The sight of the troops up on the roof when Dale had foolishly believed he had the upper hand in the middle of what indeed was John’s town had obviously shaken him. It showed John as well that this man had absolutely zero field experience. If it had been his intent to kill Dale, the entire unit would have been wiped out in a few seconds, as easily as swatting down a fly. His men might look tough in their black uniforms, but if they were indicative of what the so-called Army of National Recovery was made of, it was indeed a pathetic indicator. Up against a group like the Posse, they literally would have been dead meat for their dinner table.

Dale, obviously a bit shaken, unbuttoned his collar button and loosened his tie but then shook his head. “You didn’t fall for a drink when negotiating with me; you think I’d fall for the same?”

“Just a friendly gesture in these parts,” John said with a smile.

“You know I can’t leave without Burnett and the others on the arrest list in tow.”

“And you know I will not release them—actually, I should say in all honesty that the director of public health and safety, whose care those men are in, will not release them.”

“Oh yes, your wife. So she follows every order of yours without question, I see. Or is it the other way around?”

John actually did laugh for real. “If only you knew.” But his gesture did not break the tension.

“I have the arrest orders. They are terrorists, and you know it. You are harboring them, and in the eyes of the law, you know what that means.”

“Terrorists, Dale? I recall before the war when it became politically incorrect to use that term when it came to real terrorists and ironically then applied to those who were not—and look at what it finally got us.”

He gestured to the streetlight overhead, the burned-out bank at the corner, the world of silence, a nation with the electric switch thrown off.

Dale was silent.

“So is this the next step, Dale? Everyone who somehow survived the Day but is not in compliance with the central government will be branded a terrorist?”

“You had no problem executing over a hundred of the Posse. I heard their skeletons still litter what used to be a truck stop.”

“You know damn well that was far different. They didn’t even classify as human anymore. They were a satanic, cannibalistic horde gone amok, and it was kill them or be killed. And nearly all such have been wiped out since. Burnett and his people terrorists? Well, those screaming kids dying from gut shots that we took care of yesterday sure didn’t look like terrorists to me. They looked like people to me who once were fellow citizens, not like the scum I was forced to kill.”

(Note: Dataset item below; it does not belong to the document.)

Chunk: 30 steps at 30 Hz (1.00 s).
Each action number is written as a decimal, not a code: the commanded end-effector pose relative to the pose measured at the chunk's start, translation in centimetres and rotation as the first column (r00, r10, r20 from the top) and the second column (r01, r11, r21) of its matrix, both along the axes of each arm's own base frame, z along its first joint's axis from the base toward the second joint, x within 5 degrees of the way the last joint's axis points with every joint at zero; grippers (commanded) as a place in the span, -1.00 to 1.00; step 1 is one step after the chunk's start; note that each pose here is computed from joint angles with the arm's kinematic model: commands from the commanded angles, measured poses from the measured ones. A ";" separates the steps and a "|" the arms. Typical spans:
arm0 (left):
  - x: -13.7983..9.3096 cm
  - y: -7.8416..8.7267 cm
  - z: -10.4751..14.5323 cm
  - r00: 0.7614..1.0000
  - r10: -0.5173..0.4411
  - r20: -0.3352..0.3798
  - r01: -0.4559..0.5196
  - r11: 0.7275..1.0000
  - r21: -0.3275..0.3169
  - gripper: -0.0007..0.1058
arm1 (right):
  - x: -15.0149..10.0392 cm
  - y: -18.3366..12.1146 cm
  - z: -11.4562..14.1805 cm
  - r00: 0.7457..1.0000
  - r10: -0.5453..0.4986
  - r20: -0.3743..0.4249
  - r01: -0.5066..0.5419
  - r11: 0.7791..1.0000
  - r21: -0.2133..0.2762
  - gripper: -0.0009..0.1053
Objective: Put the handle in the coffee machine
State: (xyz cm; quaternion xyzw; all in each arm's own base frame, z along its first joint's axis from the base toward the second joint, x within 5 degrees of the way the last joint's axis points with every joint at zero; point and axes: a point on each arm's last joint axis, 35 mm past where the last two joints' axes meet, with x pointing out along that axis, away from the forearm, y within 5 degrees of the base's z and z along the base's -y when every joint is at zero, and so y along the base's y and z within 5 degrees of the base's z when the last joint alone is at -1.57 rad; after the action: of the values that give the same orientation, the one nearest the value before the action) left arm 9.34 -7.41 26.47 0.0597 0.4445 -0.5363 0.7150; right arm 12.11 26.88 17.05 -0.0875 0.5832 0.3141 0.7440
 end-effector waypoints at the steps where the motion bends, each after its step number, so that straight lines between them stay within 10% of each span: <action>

“You and the border reivers have been at war with each other for over a year now, and one of my jobs is to clean them out. I thought you’d be glad to see me get rid of them for you.”

“Merciful God,” John snapped. “Was that the reason why? Kill them to impress me? My God, don’t tell me that now.”

Dale again said nothing.

“Or was it to intimidate all of us? You have the gunships, we don’t, so it’s time to obey?”

“It was an act of war, Matherson. We have to weld this country back together again if we are to survive. The Chinese are on our land, same with Mexico. What’s left of Russia, with a nuclear arsenal aimed and the hammer clicked, is watching every move, and it better not be one of weakness. The only thing keeping them from finishing the job is our nuke subs sitting off their coast in the Arctic and Pacific. We have to show strength within, that we are willing to do whatever is necessary to pull this country back together, or else.”

“Or else what, Dale?”

“The president herself said in the briefing to those of us being dispatched to reorganize the various administrative districts that we had an open hand to suppress any type of rebellion. We have a year to get the job done, or someone else will do it for us, and believe me, there are many who would be far more draconian than me.”

John did not reply. The classic administrator told to do the job “or someone else will,” and it was thus a lockstep to follow orders.

“The reivers, they were at war with you and then with me. So I fought war as I was told to do, the same as you did with the Posse.”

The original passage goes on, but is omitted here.